30 setembro, 2020

dias quentes demais para estar aqui

Deitado na cama encharcada de suor, presente desses dias infernais que seguiram meu retorno, com a cabeça a mil tentando inventar motivos pra não pensar, crio textos desconexos e passo pro computador. Um vinho me chama sorrateiramente da minha cozinha, desprezo-o, ainda estou em horário de serviço e pretendo frequentar depois a detestável academia de ginástica, tortura a que me entrego para me sentir um pouco melhor comigo mesmo ao fazer algo em progresso a minha saúde e aparência. Talvez o único lado bom dessa inquietação que me compele seja a do retorno a preocupação com aparência, apesar de não estar bem certo se acho isso algo realmente positivo. Fico aqui, entre reuniões complexas e conversas de aplicativos, mascando a fumaça de cigarros que já prometi deixar e bebendo uma autocomiseração de agonias sobre relacionamentos impossíveis.

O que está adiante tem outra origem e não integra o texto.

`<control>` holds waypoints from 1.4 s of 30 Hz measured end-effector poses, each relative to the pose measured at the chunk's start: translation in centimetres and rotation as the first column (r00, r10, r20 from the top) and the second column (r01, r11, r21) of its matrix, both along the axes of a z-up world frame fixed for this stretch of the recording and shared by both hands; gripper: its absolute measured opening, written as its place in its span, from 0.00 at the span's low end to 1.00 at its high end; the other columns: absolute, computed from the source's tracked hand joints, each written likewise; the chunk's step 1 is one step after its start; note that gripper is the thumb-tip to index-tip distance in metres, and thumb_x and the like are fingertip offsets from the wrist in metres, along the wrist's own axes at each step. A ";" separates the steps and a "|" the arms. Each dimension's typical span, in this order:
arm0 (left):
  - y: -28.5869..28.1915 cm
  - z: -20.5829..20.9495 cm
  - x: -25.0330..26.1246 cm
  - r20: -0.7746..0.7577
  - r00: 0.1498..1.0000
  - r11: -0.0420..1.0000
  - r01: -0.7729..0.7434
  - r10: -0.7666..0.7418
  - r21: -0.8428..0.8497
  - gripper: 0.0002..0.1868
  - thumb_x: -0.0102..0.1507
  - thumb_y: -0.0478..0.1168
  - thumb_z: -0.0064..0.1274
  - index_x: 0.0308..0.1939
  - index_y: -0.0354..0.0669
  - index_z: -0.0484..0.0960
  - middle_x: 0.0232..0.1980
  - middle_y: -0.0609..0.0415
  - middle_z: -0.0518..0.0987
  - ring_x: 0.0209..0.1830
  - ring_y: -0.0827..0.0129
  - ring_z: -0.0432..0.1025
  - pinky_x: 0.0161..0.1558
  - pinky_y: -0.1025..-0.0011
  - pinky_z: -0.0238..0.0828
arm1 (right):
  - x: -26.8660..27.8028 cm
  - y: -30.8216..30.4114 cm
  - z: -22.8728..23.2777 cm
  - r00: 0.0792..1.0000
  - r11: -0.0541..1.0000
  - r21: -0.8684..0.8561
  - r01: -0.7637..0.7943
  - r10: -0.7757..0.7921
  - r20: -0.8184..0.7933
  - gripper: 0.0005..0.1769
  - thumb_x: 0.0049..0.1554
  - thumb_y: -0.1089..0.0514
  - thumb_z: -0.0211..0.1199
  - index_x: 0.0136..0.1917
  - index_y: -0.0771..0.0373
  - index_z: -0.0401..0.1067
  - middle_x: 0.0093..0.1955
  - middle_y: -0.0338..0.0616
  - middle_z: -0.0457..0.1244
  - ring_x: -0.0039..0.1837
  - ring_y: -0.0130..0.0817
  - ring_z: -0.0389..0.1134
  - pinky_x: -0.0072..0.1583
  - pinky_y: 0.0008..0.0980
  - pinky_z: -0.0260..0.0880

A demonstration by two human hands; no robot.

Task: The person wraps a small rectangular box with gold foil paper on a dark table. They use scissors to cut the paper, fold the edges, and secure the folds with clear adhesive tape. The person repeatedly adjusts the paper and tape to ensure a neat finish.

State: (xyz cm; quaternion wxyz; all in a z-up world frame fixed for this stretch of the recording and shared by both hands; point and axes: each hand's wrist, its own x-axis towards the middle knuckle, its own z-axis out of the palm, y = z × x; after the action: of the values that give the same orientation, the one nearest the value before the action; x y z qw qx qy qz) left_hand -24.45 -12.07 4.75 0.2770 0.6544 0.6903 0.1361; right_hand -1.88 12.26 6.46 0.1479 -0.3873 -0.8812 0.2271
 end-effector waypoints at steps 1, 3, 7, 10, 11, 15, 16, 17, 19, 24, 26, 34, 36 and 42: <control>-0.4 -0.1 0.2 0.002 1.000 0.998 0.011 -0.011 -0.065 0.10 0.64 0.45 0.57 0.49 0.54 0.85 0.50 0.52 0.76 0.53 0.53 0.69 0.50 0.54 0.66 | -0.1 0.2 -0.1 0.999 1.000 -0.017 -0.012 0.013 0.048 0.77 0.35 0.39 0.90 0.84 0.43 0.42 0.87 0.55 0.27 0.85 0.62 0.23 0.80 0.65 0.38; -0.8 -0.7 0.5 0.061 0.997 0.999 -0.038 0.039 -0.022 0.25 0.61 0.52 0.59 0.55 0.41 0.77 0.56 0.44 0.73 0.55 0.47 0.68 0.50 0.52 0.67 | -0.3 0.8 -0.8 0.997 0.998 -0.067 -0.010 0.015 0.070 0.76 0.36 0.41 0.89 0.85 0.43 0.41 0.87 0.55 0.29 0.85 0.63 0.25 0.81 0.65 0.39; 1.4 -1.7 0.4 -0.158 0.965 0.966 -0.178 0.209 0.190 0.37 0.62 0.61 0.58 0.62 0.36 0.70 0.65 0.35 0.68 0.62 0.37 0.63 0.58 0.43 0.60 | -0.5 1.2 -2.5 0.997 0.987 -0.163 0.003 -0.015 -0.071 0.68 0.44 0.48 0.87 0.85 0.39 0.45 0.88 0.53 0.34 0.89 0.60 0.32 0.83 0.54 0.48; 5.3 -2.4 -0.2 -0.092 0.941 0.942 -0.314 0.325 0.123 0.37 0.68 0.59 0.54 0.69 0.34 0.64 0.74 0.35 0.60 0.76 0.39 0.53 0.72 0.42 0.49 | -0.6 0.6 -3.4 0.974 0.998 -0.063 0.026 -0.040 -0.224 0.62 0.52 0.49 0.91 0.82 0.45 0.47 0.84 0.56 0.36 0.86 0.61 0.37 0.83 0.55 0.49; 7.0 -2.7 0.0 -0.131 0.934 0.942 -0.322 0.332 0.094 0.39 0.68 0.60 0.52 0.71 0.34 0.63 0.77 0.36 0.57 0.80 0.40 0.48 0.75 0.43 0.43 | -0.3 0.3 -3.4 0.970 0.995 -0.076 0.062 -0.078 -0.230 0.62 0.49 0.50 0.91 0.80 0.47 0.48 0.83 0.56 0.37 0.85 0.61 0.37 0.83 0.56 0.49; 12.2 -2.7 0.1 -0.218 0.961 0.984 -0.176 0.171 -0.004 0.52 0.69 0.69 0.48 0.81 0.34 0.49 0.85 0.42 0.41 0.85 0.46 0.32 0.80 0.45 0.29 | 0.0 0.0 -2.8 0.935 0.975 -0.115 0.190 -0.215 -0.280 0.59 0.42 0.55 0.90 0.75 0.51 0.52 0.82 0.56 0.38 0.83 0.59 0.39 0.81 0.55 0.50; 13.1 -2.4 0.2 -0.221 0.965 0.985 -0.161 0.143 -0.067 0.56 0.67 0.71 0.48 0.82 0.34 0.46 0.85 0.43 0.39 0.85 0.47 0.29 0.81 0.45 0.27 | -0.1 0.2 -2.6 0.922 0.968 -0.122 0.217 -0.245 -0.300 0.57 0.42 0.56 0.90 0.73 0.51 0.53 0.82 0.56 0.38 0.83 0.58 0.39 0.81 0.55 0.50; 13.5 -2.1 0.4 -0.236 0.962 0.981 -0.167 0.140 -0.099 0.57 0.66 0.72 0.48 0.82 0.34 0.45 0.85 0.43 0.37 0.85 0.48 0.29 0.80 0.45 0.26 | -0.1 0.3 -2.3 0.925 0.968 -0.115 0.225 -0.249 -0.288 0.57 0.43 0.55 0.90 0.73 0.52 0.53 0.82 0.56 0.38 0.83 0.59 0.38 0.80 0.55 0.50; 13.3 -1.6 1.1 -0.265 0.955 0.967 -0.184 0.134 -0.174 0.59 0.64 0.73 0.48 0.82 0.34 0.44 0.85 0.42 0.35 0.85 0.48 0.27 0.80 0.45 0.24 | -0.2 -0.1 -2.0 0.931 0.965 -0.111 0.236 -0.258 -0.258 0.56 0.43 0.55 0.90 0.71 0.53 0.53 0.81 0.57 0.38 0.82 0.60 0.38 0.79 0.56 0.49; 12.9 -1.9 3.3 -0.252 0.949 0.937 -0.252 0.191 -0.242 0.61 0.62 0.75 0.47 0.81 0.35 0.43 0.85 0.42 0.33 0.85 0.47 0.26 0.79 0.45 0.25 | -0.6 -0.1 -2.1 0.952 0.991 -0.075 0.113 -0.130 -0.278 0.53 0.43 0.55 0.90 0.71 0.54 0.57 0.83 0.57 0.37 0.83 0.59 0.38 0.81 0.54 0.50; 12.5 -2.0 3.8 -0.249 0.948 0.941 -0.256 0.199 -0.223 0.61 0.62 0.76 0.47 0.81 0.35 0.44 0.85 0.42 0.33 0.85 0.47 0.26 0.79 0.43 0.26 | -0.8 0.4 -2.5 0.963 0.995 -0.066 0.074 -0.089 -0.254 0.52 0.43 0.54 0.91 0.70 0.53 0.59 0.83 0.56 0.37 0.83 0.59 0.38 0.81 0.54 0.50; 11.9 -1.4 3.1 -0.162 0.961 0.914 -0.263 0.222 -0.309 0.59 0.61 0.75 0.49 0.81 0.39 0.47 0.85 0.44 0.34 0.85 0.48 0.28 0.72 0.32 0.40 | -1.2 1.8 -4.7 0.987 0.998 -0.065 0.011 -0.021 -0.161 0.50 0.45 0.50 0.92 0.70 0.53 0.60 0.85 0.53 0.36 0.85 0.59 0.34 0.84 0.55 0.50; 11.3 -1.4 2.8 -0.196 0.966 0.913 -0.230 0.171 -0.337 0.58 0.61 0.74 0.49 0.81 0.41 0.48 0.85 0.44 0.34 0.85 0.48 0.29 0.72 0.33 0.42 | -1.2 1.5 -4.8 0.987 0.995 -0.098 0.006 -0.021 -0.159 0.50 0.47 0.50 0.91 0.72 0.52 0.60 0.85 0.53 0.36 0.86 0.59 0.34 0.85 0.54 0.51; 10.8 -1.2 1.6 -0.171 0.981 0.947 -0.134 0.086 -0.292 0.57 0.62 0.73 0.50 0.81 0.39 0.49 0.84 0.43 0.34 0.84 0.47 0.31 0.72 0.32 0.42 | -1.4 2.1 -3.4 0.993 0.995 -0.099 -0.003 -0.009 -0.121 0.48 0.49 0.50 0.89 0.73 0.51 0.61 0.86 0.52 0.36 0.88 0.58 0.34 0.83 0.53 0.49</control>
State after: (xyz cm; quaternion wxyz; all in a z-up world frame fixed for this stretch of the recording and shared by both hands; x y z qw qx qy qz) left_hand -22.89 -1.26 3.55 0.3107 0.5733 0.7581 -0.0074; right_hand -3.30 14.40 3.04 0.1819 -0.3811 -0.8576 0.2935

As possibilidades, tanto futuras quanto as perdidas, rasgam meu cérebro com as unhas longas e duras que têm os planos que já nasceram mortos.

23 setembro, 2020

Sobre um romance não romântico

Houve uma vez um romance, porém essa história falada não escrita, esse rumor solto na cidade escurecida de luzes mas brilhante de estrelas e cometas, tinha uma peculiaridade, não era nada romântico. Nessa história fugaz, dois desconhecidos fizeram uma viagem épica, regada a vapores ferventes em jorros altos de água que atraíram bêbados sôfregos em compartilhar sua sabedoria mecânica e se juntaram em uma praia erma, de marés baixas e luas altas. Neste lugar conversaram, tanto na efusão de pensamentos ébrios quanto em longos silêncios. Ali comeram casquinhas de siri em busca de vermes que não apareceram e se encantaram com arraias saltitantes nos caminhos de corais onde nunca chegaram. Dançaram sob o olho irônico de um dragão celestial que observava tudo enquanto segurava o riso com as conversas que os dois segredavam, intercalando copos de cerveja, drinques improvisados e confissões de filhos e filhas soltos em mundos sombrios. Foderam, claro, como qualquer outro vivente nessa situação, talvez com menos ímpeto ou frequência que o esperado, já que não tinham a mesma intensidade de interesse, mas tudo bem, nunca se tem. Pouco tempo tiveram, o que era muito pra eles, já que pessoas de pouca paciência pras coisas românticas de épocas românticas têm baixa tolerância ao costume com outros e tendem a se sentir presos em rotinas compartilhadas. Estragaram possibilidades de maiores intimidades por traumas ou prepotências inúteis mas, nessas noites de lua alta e discernimento baixo, fizeram sua história pequena e curta, porém feliz pelo período eterno que durou nada além do que o tempo necessário.